In the second quarter, Toronto's Mike Vanderjagt kicked a field goal and Jimmy Cunningham returned a punt 80 yards for a touchdown. Another Vanderjagt field goal put Toronto up 13–9. Edmonton regained the lead with a 75-yard pass and run from McManus to Jim Sandusky but lost it again when Robert Drummond scored for Toronto from the one. Edmonton's Henry "Gizmo" Williams reversed that in one play as he returned the kickoff 91 yards for the touchdown, a Grey Cup record that stood until the Eskimos' Tony Tompkins topped it with a 95-yard kickoff return in the 93rd Grey Cup. Flutie marched the Argos to the Edmonton 10 then ran in himself for the touchdown with 20 seconds left in the half to give Toronto the lead 27–23 at halftime, closing a quarter that saw the teams combine for 41 points.

Two Vanderjagt field goals were all the scoring in the first 23 minutes of the second half as Toronto receiver Cunningham dropped certain touchdown passes in the third and fourth quarters.

Edmonton cut the Toronto lead to 33–30 on Eric Blount's five-yard touchdown run with seven minutes remaining. But Flutie marched Toronto 71 yards, including a controversial third-down gamble in which Flutie fumbled the snap but was ruled not only to have retained possession but to have gained a first down.

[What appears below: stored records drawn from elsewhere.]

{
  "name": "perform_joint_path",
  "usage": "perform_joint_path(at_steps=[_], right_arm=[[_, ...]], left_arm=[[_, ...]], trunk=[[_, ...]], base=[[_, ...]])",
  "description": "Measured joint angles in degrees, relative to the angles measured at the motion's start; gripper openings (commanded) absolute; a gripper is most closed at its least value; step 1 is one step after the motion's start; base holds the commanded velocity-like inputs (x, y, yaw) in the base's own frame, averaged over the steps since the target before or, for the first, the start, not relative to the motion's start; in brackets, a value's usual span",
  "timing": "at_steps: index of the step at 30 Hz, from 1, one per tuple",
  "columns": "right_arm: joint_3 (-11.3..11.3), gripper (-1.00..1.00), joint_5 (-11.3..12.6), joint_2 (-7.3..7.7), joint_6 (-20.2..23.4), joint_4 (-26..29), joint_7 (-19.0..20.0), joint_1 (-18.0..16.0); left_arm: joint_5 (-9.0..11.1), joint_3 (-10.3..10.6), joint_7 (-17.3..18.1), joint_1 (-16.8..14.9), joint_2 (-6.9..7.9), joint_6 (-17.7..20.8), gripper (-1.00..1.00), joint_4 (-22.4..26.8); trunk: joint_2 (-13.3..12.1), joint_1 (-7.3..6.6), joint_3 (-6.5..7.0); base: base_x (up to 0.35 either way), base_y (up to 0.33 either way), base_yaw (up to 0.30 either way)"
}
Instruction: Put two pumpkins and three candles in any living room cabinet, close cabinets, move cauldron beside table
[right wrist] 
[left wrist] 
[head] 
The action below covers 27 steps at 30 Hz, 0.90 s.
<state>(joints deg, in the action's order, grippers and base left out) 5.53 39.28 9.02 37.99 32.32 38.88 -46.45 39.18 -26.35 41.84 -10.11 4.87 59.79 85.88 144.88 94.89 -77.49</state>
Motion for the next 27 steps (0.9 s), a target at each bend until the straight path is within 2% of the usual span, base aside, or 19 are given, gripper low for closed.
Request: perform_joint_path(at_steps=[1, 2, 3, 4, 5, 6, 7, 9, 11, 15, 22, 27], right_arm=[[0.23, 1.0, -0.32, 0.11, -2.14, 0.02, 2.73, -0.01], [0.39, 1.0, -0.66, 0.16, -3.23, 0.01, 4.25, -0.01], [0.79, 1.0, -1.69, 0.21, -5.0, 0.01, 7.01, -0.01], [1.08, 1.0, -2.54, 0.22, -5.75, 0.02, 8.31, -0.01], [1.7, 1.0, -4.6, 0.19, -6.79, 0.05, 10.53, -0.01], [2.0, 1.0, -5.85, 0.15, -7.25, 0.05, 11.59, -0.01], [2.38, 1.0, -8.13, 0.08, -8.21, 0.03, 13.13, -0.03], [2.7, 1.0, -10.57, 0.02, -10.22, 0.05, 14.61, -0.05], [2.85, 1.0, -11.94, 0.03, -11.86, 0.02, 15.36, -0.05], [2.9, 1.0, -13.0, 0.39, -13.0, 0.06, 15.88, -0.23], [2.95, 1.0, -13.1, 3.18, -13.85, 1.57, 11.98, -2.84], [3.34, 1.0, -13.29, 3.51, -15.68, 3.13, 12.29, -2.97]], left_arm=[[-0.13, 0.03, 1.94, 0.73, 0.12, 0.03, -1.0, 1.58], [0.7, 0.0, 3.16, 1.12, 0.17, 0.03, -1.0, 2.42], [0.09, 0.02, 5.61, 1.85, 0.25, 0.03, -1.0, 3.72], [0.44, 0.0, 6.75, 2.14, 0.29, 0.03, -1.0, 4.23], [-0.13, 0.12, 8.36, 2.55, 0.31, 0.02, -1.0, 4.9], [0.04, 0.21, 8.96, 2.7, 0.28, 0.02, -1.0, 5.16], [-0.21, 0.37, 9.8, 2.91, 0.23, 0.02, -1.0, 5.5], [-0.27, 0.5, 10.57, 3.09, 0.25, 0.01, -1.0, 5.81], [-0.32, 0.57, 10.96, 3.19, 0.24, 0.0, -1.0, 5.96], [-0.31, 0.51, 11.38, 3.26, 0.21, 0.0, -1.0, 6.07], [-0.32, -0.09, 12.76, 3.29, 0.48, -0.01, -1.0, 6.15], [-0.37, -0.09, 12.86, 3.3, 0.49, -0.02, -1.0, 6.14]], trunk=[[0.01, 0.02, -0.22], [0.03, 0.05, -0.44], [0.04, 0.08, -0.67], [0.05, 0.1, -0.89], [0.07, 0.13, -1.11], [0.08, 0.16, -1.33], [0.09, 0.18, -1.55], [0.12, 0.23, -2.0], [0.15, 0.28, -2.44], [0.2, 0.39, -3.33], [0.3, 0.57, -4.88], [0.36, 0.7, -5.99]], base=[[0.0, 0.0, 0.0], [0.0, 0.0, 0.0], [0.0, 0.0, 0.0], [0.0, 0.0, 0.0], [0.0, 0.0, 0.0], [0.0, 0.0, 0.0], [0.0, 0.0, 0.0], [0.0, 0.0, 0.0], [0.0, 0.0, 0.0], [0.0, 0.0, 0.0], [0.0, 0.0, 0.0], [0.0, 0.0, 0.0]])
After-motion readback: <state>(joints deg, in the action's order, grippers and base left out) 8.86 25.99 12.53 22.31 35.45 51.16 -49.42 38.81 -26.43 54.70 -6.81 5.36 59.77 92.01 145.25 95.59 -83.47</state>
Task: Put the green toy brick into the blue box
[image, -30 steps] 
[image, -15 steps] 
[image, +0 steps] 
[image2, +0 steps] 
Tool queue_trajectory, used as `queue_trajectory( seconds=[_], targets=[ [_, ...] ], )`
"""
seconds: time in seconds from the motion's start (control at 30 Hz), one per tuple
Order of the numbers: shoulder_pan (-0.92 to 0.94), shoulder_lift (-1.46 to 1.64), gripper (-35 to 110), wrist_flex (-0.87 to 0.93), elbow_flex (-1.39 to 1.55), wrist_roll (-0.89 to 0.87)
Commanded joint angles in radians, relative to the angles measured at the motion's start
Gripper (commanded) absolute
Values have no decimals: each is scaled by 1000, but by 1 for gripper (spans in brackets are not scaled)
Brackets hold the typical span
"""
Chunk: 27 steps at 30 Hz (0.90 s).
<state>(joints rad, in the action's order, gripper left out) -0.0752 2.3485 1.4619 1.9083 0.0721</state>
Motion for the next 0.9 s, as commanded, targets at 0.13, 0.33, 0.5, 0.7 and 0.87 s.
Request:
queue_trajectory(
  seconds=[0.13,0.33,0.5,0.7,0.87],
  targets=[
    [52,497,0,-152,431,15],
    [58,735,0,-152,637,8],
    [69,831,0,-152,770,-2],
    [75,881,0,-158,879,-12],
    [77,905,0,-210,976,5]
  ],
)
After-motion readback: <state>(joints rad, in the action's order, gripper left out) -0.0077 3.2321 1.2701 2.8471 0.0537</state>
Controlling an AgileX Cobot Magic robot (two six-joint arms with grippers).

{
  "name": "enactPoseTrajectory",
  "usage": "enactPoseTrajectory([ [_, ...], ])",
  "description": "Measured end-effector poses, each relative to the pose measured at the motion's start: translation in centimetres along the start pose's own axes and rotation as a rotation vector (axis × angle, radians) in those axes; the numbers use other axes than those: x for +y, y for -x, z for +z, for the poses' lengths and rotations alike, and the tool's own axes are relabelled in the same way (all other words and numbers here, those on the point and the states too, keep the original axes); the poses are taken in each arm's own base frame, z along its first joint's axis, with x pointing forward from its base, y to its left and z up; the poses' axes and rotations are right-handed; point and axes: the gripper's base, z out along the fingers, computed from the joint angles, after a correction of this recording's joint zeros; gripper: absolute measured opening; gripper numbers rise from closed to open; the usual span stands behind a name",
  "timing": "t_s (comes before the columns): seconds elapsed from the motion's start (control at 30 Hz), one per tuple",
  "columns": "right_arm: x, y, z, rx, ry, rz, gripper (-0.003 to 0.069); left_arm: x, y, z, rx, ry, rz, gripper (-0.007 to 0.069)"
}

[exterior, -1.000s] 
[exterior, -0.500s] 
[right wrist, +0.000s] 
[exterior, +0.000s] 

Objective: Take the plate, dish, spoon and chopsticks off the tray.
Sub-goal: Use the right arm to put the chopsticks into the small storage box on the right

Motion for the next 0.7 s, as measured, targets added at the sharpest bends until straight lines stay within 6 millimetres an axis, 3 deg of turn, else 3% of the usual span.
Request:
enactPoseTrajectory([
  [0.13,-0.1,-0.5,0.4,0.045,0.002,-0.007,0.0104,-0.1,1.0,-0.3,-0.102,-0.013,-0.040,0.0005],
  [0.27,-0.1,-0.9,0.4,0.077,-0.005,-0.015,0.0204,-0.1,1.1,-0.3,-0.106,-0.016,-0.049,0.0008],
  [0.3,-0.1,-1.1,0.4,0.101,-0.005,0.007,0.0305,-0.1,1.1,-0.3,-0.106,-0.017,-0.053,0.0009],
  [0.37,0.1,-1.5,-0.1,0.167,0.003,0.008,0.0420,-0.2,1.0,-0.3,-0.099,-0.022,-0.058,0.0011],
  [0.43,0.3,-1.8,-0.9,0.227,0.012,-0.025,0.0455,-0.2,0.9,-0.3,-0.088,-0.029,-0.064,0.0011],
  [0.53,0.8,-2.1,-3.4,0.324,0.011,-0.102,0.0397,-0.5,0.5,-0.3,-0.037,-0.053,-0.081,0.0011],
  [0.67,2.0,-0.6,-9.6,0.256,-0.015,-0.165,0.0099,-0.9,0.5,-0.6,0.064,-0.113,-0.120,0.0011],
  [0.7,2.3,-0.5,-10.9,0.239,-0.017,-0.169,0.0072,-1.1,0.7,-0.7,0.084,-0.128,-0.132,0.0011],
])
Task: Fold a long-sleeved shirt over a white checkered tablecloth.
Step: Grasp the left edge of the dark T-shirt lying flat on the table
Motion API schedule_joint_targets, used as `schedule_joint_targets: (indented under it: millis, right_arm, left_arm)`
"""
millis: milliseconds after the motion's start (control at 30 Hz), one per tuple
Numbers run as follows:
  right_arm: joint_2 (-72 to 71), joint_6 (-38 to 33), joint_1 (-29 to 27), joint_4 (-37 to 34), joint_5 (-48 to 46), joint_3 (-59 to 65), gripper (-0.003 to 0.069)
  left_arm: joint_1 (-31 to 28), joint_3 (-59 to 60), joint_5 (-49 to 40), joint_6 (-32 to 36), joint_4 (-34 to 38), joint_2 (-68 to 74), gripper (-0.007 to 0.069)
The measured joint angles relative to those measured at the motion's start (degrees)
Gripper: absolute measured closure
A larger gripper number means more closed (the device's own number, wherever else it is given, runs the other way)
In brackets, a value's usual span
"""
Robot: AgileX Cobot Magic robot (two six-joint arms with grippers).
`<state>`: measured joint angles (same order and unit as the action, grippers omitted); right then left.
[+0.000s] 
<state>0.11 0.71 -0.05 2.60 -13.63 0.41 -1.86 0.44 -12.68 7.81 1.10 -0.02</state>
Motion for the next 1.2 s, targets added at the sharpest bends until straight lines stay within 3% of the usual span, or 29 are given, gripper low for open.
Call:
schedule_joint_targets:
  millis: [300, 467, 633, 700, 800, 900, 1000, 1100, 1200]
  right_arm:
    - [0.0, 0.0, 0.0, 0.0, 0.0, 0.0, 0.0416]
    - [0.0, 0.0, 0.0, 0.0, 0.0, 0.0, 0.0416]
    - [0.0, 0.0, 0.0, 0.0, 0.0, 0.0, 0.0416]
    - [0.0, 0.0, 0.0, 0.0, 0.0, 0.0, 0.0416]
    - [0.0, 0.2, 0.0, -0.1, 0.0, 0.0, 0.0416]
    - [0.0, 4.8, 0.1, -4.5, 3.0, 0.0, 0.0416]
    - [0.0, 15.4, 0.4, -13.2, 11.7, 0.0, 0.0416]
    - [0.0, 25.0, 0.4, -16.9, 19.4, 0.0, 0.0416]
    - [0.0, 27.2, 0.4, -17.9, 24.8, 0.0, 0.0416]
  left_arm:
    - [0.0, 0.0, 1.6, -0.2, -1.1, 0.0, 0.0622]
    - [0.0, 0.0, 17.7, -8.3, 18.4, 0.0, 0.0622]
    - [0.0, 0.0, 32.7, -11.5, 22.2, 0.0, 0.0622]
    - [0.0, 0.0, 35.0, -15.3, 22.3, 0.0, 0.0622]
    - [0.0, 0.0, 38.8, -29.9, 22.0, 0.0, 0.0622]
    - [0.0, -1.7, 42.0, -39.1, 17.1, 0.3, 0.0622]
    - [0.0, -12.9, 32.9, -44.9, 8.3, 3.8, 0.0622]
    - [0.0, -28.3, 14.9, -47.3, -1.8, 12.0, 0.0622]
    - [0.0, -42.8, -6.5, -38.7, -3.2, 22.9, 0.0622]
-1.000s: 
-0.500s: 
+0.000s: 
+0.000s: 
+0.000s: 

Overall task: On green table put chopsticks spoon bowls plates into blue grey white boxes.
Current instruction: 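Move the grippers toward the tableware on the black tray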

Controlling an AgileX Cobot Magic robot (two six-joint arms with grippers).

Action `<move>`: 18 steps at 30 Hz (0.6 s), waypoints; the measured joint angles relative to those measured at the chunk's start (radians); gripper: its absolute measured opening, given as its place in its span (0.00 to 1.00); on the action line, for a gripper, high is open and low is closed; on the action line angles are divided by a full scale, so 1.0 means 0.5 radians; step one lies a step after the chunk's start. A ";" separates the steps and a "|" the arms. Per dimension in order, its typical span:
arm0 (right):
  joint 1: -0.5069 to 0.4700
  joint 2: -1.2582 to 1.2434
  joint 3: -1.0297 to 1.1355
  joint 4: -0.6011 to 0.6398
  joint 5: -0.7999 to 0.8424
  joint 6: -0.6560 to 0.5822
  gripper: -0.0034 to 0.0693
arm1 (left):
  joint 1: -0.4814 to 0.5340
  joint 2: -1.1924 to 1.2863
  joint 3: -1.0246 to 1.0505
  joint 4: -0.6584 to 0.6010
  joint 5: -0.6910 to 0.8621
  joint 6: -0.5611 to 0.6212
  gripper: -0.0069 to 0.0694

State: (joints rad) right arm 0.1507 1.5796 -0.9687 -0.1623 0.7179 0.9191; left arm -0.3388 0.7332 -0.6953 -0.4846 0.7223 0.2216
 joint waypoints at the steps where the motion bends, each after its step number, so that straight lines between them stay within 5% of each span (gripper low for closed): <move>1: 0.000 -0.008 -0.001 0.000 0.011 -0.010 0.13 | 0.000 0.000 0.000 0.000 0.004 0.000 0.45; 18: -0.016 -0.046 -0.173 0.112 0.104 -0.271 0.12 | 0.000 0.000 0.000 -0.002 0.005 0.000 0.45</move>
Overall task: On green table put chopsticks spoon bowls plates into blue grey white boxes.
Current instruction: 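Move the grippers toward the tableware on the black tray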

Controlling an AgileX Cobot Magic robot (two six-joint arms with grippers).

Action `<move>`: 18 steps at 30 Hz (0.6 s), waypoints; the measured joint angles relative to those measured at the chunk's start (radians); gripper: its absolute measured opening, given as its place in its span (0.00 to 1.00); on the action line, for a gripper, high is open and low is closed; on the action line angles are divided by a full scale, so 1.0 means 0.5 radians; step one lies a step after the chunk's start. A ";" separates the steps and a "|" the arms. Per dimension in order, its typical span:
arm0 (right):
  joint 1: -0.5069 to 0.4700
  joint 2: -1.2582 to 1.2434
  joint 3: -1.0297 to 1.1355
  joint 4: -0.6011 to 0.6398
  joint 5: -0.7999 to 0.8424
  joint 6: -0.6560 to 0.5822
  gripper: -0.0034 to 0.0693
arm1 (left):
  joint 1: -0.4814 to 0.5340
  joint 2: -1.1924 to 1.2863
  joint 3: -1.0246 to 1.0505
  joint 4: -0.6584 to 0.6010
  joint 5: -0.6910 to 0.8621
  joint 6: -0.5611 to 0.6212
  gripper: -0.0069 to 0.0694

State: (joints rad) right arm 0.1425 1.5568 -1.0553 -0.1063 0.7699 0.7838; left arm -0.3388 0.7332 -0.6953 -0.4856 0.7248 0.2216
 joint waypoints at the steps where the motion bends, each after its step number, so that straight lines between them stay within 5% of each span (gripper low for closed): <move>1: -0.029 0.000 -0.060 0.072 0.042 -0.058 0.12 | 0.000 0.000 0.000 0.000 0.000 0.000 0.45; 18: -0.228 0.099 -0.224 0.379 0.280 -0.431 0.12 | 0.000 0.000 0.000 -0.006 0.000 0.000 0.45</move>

Their drive thus extended, the Argonauts increased their lead to 36–30 on Vanderjagt's 27-yard field goal at 13:26.

Toronto's Adrion Smith iced the win, returning a Danny McManus interception 49 yards for a touchdown with 1:22 remaining.

McManus hit Marc Tolbert with a seven-yard touchdown pass at 14:51 to round out the scoring at 43–37. A short kickoff attempt was recovered by Toronto to end any Edmonton comeback threat.

==1996 CFL Playoffs==
===West Division===
- Semi-final (November 10 @ Edmonton, Alberta)
Edmonton Eskimos 68-7 Winnipeg Blue Bombers
- Final (November 17 @ Calgary, Alberta)
Edmonton Eskimos 15-12 Calgary Stampeders

===East Division===
- Semi-final (November 9 @ Montreal, Quebec)
Montreal Alouettes 22-11 Hamilton Tiger-Cats
- Final (November 16 @ Toronto, Ontario)
Toronto Argonauts 43-7 Montreal Alouettes

==In popular culture==
The game serves as a key plot point to a 2013 episode of the American TV series How I Met Your Mother. In the episode, teen idol Robin Sparkles derails her music career during the game's halftime show by unveiling her new grunge persona, Robin Daggers, which triggers her move to the United States, entry into journalism and joining the program's core cast. In reality, the halftime act for the contest was The Nylons.